You're gonna find somebody, you know. Not a lot of people spend their lives being single forever. Being single is a period of time that you have to really really take advantage of. You know, I have been single for years and I'm recently in a new relationship and I'm so glad that I spent that much time alone because now he'll he'll never leave me alone, Like I will not be alone again. So I put all the time and effort into myself for this purpose, and you know,

that's the way it works. Shelly, what do you Let's talk to her a little bit. What do you well? I I actually I have a question regarding like intimacy. Do you have other types of intimate relationships in your life? Meaning do you have friends or family members that you're really like loving on that you can like hug and be intimate with in a physical way that isn't inappropriate of course, Right.
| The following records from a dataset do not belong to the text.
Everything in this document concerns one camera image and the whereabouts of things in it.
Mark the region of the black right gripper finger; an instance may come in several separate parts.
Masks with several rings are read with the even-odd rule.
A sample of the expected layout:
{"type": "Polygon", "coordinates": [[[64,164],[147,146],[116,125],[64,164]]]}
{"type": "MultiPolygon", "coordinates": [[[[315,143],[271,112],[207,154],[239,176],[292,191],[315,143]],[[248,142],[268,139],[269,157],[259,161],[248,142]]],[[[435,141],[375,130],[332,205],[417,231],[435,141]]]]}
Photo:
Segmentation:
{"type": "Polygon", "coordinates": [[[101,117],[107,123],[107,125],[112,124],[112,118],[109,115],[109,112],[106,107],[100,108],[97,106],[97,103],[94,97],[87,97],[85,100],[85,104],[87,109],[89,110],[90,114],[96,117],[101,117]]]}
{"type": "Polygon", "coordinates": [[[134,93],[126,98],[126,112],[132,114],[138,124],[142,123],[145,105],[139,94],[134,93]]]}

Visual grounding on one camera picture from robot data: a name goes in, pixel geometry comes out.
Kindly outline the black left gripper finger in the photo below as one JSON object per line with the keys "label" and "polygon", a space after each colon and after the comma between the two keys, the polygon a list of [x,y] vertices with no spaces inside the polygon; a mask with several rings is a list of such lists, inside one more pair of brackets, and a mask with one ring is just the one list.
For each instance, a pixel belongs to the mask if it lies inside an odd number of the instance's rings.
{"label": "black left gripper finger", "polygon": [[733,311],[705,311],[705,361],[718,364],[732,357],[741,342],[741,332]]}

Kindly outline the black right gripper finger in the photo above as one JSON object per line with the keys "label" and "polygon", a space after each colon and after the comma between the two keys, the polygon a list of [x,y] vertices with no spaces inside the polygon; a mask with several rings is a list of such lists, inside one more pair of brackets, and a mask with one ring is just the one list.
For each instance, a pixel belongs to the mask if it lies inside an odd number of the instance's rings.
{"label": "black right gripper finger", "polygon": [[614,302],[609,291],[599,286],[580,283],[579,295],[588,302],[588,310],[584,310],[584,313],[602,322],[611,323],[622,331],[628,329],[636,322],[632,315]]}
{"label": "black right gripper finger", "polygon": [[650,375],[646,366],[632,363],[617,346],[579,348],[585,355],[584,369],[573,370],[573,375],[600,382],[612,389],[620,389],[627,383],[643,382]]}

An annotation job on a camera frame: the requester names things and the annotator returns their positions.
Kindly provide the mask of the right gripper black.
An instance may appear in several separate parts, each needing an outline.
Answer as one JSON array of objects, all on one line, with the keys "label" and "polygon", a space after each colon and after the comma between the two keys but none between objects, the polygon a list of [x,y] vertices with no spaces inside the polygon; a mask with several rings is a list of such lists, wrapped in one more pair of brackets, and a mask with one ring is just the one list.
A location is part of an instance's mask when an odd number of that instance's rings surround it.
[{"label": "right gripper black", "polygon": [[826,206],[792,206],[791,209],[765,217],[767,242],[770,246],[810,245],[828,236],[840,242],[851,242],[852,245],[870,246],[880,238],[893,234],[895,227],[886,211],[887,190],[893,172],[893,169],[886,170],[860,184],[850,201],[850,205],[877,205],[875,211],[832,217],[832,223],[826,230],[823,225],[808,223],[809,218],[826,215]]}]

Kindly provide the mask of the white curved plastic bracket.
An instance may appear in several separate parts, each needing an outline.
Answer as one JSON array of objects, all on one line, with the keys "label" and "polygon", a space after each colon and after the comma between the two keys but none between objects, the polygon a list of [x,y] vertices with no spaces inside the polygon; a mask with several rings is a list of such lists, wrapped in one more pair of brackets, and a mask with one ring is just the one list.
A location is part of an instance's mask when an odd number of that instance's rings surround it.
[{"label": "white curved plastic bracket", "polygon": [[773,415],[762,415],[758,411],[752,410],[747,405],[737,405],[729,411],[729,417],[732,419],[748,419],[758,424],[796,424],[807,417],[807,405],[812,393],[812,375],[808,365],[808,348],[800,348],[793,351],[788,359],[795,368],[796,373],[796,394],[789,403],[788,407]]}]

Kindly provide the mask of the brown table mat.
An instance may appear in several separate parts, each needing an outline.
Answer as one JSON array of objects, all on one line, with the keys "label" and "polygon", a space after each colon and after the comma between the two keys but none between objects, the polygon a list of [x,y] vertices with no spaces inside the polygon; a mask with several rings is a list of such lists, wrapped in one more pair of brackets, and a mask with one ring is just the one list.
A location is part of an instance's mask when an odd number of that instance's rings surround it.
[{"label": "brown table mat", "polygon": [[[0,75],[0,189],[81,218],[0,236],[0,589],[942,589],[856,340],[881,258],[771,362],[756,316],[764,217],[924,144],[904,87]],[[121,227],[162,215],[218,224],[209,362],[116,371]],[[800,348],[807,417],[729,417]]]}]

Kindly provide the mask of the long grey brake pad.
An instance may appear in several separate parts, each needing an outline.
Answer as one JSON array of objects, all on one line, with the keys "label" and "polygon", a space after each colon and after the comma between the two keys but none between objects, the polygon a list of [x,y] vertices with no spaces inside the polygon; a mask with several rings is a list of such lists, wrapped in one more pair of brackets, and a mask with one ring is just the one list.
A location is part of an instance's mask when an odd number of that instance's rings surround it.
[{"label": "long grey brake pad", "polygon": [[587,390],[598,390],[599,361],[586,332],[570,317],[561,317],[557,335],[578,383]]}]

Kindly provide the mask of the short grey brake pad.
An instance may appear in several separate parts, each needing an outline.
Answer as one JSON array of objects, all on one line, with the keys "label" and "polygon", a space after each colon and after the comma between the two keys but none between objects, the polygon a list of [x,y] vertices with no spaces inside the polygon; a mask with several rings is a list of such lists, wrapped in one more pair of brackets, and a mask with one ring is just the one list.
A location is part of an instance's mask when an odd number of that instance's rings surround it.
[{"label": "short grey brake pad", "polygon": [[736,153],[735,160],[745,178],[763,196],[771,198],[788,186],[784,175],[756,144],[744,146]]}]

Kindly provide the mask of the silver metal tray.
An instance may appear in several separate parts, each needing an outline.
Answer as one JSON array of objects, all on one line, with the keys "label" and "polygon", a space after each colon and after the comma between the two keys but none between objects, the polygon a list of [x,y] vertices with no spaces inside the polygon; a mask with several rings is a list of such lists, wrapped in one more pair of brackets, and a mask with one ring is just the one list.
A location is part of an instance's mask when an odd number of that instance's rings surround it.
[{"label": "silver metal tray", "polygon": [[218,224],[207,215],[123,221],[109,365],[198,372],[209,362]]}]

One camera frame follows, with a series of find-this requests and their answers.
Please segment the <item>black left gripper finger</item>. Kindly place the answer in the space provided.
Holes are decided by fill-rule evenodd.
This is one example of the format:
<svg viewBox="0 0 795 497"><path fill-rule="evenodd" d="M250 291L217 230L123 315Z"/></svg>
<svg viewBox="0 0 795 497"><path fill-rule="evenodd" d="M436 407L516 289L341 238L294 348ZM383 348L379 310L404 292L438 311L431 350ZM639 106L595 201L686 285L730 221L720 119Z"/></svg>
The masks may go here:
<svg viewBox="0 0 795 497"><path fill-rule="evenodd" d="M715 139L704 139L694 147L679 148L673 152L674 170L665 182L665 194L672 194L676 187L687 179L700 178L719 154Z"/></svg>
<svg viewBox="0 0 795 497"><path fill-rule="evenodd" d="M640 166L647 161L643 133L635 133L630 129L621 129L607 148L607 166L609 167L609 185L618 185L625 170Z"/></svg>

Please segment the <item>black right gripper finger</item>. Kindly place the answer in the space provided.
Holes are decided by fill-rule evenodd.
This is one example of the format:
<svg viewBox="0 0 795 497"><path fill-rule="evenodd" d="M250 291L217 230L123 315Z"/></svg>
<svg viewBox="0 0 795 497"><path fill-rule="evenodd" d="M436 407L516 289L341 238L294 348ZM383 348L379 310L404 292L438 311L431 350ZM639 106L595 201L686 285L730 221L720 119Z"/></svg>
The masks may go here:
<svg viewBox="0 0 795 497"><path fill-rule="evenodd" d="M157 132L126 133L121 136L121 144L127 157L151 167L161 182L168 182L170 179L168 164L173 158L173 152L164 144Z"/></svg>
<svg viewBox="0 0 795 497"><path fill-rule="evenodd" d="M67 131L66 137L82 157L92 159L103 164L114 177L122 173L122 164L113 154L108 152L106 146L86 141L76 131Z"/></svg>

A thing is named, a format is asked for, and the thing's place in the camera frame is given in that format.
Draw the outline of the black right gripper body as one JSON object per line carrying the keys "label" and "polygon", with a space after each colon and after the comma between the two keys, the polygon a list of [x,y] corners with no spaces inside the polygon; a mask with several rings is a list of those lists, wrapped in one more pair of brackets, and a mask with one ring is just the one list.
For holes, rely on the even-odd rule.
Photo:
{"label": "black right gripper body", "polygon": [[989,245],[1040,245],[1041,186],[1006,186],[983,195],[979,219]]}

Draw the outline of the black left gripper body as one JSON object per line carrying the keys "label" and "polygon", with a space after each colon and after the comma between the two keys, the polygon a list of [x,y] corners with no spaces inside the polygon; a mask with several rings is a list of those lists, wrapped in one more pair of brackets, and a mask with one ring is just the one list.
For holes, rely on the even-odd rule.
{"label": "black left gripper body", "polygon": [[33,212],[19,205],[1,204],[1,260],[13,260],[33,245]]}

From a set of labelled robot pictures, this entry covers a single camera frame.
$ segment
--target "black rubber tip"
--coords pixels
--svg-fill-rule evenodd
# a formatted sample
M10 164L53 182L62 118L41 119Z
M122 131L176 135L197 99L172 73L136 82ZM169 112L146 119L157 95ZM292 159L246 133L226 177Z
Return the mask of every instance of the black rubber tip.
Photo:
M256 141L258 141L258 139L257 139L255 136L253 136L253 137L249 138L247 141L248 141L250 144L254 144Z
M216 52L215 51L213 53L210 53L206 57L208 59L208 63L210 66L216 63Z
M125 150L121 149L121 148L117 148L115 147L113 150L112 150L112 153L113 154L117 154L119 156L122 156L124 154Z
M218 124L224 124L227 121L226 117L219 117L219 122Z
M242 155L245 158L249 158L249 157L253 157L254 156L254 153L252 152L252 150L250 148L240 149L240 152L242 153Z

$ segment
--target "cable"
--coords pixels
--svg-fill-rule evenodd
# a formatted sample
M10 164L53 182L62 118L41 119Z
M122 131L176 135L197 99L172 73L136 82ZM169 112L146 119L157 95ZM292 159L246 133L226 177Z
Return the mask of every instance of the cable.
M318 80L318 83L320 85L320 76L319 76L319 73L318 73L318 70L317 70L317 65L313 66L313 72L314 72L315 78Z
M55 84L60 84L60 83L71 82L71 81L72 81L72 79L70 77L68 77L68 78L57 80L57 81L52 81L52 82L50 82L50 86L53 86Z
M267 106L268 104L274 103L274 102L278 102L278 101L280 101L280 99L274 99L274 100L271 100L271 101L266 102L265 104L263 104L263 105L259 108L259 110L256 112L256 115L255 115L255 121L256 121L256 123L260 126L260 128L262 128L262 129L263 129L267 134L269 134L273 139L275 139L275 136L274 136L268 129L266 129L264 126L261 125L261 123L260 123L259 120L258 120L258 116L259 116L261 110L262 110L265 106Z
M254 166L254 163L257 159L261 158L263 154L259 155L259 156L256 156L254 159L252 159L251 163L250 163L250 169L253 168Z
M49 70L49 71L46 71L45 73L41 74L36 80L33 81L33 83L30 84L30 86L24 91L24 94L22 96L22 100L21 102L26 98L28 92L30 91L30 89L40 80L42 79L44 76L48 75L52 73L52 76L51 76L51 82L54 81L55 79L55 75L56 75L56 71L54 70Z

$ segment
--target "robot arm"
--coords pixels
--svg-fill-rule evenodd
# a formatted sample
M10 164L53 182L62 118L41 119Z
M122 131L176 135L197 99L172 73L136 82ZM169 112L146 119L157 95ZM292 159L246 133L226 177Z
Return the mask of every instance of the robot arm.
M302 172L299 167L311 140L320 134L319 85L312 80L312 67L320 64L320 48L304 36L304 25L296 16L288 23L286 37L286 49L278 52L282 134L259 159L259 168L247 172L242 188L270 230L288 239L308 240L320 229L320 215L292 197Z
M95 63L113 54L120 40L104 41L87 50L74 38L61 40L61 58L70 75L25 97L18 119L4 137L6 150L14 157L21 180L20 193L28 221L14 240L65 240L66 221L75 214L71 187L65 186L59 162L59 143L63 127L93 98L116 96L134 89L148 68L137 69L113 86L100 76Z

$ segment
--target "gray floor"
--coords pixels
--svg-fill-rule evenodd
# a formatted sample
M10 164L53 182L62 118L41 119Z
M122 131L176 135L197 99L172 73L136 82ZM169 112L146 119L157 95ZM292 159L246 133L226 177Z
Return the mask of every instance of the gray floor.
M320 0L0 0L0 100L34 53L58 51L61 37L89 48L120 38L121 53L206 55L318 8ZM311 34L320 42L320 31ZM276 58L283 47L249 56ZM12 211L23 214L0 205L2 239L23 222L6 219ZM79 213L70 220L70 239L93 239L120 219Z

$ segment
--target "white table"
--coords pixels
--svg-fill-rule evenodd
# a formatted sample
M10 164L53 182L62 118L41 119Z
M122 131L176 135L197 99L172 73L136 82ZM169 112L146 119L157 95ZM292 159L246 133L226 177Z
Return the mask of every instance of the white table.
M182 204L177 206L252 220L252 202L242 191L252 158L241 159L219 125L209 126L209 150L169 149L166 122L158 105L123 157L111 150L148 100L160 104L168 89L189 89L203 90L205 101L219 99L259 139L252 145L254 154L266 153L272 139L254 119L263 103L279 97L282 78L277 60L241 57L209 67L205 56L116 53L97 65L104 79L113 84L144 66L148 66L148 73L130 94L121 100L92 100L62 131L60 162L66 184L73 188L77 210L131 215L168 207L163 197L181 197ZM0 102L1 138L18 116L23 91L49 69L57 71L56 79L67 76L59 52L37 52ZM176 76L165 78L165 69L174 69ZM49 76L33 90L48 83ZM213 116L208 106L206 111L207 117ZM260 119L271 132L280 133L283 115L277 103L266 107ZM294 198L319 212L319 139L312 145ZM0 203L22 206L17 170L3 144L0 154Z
I'm really close with my family, I

have a really great group of friends. I have a dog that I rescued ago, Right, So I do feel like I have so many other great things going in my life, and it just felt like this one piece kept overshadowing everything else amazing that is happening in life right now, and getting my dream job and finally being financially secure and figuring out my mental health, and so I just kept feeling like, why do I go back

to this specific piece? Right, So, I do feel so grateful that I do have that really great connection with friends and family, and and yeah, I think we live in this like culture now that and I've been married now for fifteen years, so I don't necessarily fully understand this culture of you know, dating apps, because it just

there were no apps when when I got married. But I think that there's so much pressure to sort of create that one on one connection really quickly and for it to like work out or for it to become intimate really quickly as well. And I kind of feel like my best advice would be especially because you have a great group. It sounds like you've a great network and a community of friends and family and people who

love and care about you. And especially now that we're in a phase where you can at least go outside and like, you know, not have to be stuck in a house for eighteen months. You can actually go to the old fashioned way of trying to meet somebody in a natural set sting, right, And that maybe takes the pressure off because things can happen and naturally unfold slowly and carefully, as opposed to it going from zero to sixte and like a matter of a minute, right. And

I agree with Chelsea. I think that, you know, we put a lot of pressure on ourselves and we're like, oh, I need to just have an intimate relationship or go have sex because I haven't had sex in a year. And really it's not about that. I think it sounds like, especially from what you're saying, like it's really more about intimacy and not just having that like one night stand, you know, and just like Okay, I did it, I got over it, because I actually think that that could

also cause a lot of issues. You know, you can then start self analyzing yourself if it didn't go the way you wanted it to go. So I would just say focus on your friends, focus on the intimate relationships you do have, and put yourself out there in in new ways that you haven't done before, right Like, say, yes, go out to the events and to the things that are of course being safe in the world that we live in today, but go out and just try new things and and do new things with all the people

that you love. And when you radiate in that environment of the people that you feel safe and comfortable with, you'll start to attract other people into that space as well. That's great advice. Yeah, yeah, And you have to think of abundance, right, Like what you said is all abundance. You have a rescue dog, you have a close relationship with your family, you have friends. Those are all wonderful

things that you have an abundance. And if you focus on that, that attracts more and more abundance instead of focusing on what you don't have in this moment. You know, you want to focus on when you do have the opportunity to be with somebody that you've done the work, the inner work, and that you've done the self esteem work, and that your ex boyfriend doesn't define you. He doesn't define how you think about yourself. You decide what you are, who you are, and how you're going to be in

this world. And you're lovely and anyone would be lucky to be with you. So like, no, I'm not worried for a second about you. I think we always just get into situations where we think we're single and we're like we panic. It's like, no, that's a cause for celebration too. Single dumb is celebratory. And you experienced great relationships with your friends and your family, especially when there's no love distraction, you know, because when love comes in

then it is a big, big distraction. Falling in love is a huge distraction. So put in the time and effort now so that your family and friends don't get mad at you when you do fall in love. That's great and it actually also you inspired me. I really loved skiing, and now I can work remotely, so I'm thinking about going to Breckon Ridge for all of February

and working. And I mean I was like, you know, this also frees me from having to, you know, hang around San Diego, and so I can move around and do things, and actually you and iron me, I thought, oh I could do that. Now I'm so I'm trying to kind of get in that mode of thinking of those things. Hearing it from you two is really helpful. So I really see a Ski love relationship in the future. I love Breckon Ridge. That's a great place. I love seen.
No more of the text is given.